Cuba–Ukraine relations refers to bilateral relations between the Republic of Cuba and Ukraine. Both countries established relations on 12 March 1992. Both countries' foreign relations have been impacted by their respective relationships with Russia and the previous Soviet Union.

== History ==
The Embassy of Ukraine in Havana was opened in September 1993. The Consulate General of Cuba in Ukraine acquired the status of an embassy in 1992. Since 2020, the Ambassador of the Republic of Cuba to Ukraine is Natacha Diaz Aguilera.

=== Relations since 2014 ===
Relations between the two countries began to decline following the beginning of the Russo-Ukrainian war. Cuba voted against Resolution No. 68/262 of March 27, 2014, “Territorial Integrity of Ukraine,” adopted by the UN General Assembly, as well as against resolutions adopted in support of Ukraine by the UN Human Rights Council (2014) and UNESCO (2014 and 2015).

Following the beginning of the Russian invasion of Ukraine in 2022, from 5,000 to 7,000 Cuban nationals were reported to have been recruited by the Russian Armed Forces as mercenaries for the invasion, which the Cuban government denied. In July 2025, a report from El Pais estimated as many as 20,000 Cubans had been recruited into the Russian Army since 2022, with around 200-300 killed. According to Verkhovna Rada member Maryan Zablotskyy, up to 40% of volunteers were part of the Cuban Armed Forces. Cuba also abstained from voting on General Assembly resolutions demanding Russia's withdrawal of forces from Ukraine.
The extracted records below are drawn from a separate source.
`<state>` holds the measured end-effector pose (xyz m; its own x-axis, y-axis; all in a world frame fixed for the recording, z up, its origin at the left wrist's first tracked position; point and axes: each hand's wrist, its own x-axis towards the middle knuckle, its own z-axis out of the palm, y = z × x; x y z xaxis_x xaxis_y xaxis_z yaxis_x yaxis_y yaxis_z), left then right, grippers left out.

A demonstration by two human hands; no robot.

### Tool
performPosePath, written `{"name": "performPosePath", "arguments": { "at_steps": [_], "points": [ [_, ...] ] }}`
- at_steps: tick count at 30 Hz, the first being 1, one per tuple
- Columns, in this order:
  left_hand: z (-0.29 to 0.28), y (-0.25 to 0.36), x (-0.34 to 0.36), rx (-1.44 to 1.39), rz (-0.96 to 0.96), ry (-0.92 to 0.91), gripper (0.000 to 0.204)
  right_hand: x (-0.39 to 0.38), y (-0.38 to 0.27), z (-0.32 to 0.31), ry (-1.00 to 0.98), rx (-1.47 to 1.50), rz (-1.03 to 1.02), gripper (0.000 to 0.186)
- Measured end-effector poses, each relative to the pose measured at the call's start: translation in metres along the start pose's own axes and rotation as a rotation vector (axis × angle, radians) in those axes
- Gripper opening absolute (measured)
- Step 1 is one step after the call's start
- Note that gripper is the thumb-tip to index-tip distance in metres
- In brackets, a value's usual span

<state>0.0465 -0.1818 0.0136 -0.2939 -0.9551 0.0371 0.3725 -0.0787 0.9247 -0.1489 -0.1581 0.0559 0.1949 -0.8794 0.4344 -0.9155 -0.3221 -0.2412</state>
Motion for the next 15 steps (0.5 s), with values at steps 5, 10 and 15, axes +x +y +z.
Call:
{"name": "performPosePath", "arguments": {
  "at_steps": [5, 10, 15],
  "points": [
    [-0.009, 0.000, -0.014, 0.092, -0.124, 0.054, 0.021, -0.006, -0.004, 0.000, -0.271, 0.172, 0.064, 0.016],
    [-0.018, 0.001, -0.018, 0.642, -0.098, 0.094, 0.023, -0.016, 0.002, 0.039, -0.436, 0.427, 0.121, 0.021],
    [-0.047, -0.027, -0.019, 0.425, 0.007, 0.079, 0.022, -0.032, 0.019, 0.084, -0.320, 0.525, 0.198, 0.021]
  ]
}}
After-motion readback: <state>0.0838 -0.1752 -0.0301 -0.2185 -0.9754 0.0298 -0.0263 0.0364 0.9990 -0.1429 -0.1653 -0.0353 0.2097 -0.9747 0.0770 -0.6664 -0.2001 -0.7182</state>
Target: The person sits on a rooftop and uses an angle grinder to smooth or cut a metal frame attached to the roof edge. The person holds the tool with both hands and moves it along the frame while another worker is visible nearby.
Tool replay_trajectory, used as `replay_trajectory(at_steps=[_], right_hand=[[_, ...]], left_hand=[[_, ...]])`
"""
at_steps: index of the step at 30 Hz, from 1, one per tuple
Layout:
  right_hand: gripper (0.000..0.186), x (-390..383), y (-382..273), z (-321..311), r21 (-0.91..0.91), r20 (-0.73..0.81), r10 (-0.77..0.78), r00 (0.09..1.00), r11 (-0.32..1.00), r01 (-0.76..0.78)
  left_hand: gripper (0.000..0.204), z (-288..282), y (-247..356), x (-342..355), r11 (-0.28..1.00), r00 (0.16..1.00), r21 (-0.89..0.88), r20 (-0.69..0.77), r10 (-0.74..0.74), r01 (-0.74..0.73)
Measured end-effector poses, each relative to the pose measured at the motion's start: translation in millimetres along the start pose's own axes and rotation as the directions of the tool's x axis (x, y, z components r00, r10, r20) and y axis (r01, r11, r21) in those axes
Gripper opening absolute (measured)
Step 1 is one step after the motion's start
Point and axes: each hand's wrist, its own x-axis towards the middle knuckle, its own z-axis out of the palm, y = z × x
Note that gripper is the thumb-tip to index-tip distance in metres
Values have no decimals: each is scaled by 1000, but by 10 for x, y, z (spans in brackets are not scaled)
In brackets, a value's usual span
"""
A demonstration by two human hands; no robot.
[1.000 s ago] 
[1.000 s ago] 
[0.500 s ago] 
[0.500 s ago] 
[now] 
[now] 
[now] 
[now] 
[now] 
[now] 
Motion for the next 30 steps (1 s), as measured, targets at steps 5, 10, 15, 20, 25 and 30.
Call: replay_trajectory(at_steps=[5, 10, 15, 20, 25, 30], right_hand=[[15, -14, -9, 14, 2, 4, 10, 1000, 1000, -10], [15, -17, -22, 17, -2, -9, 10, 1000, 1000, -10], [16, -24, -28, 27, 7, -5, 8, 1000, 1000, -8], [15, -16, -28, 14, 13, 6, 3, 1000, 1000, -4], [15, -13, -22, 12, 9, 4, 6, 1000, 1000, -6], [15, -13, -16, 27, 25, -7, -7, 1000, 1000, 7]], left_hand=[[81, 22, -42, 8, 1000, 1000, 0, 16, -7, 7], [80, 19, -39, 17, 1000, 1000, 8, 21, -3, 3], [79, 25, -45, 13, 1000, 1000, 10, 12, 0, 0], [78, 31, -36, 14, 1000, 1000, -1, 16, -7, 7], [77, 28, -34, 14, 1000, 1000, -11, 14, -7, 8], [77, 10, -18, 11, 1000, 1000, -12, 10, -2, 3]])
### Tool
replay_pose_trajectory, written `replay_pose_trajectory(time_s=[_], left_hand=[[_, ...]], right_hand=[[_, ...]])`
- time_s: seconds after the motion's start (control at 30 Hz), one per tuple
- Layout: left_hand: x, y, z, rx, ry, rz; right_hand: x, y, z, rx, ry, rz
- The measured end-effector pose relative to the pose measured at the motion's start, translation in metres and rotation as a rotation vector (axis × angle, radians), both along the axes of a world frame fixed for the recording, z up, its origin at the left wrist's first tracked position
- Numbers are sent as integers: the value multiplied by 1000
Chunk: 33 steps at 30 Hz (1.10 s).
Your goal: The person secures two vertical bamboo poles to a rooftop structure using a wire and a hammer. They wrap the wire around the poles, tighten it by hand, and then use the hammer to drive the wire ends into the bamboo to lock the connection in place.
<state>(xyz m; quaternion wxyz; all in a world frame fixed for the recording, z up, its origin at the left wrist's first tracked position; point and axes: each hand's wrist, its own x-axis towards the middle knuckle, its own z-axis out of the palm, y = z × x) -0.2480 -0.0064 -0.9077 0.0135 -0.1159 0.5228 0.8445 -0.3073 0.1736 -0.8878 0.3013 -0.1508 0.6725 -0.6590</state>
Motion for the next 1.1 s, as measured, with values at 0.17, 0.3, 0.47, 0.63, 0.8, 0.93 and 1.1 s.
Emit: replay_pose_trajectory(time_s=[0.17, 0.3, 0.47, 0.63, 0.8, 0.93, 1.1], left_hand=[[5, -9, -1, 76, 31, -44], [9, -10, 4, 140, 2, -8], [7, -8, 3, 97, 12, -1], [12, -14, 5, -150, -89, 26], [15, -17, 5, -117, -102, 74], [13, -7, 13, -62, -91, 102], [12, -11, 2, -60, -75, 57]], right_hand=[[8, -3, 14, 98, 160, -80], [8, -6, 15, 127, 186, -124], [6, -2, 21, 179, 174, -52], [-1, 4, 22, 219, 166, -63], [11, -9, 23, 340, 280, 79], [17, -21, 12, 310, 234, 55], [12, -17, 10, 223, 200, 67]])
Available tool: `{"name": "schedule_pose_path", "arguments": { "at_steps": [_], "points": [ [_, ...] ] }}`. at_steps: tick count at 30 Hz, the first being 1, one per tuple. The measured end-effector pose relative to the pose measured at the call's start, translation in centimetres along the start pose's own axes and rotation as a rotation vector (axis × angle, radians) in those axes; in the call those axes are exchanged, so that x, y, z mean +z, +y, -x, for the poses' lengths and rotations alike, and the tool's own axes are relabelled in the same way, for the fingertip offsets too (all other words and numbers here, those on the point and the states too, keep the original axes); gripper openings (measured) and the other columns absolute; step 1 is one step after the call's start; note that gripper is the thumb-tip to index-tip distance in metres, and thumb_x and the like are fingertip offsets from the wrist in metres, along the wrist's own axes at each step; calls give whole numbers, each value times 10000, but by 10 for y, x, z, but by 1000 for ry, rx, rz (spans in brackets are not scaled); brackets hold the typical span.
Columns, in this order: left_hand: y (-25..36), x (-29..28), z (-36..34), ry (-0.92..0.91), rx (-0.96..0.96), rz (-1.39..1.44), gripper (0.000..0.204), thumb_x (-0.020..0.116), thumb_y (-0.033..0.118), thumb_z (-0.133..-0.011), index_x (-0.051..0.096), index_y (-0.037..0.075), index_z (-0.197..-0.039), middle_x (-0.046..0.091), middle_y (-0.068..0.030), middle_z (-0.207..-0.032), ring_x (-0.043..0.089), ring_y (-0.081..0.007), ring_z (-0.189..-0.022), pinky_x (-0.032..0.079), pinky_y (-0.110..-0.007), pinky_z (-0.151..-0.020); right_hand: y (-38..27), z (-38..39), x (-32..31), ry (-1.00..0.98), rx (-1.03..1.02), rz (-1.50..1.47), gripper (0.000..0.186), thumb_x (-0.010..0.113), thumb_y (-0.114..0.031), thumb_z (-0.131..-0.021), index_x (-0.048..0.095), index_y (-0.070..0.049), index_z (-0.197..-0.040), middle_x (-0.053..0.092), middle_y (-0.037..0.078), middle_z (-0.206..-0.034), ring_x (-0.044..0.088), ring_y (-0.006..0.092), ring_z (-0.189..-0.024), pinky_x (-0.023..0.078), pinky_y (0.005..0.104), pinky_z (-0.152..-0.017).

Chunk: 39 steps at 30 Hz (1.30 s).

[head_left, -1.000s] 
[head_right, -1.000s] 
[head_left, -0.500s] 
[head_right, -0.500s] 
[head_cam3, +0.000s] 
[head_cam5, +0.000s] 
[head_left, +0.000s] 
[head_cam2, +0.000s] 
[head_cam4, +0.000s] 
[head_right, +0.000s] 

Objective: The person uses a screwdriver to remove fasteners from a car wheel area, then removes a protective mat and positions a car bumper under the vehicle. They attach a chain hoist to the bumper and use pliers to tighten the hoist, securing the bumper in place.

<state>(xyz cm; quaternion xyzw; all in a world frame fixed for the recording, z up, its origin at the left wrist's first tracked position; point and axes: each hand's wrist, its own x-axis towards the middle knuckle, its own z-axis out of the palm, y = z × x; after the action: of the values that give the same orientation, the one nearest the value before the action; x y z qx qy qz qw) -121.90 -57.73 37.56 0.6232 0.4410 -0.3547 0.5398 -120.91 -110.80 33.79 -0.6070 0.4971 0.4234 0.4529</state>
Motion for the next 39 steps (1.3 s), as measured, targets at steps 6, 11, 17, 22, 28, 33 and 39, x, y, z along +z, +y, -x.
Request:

First Secretary of the Communist Party of Cuba Miguel Díaz-Canel praised Vladimir Putin's support for Cuba and blamed the United States for provoking the invasion.

In response, in October 2025, the Ukrainian government closed its embassy in Havana and downgraded its relations with the Cuban government, and additionally voted against an annual United Nations General Assembly resolution against the United States embargo against Cuba, marking the country's first vote supporting the embargo since the General Assembly began passing such resolutions in 1994. Later in July 2026, Ukraine voted against a Cuban proposal to reopen debate on the U.S. embargo against Cuba at the United Nations General Assembly, making it one of nine countries to vote against the proposal, alongside the United States, Argentina, Costa Rica, Czech Republic, Israel, Morocco, North Macedonia, and Paraguay.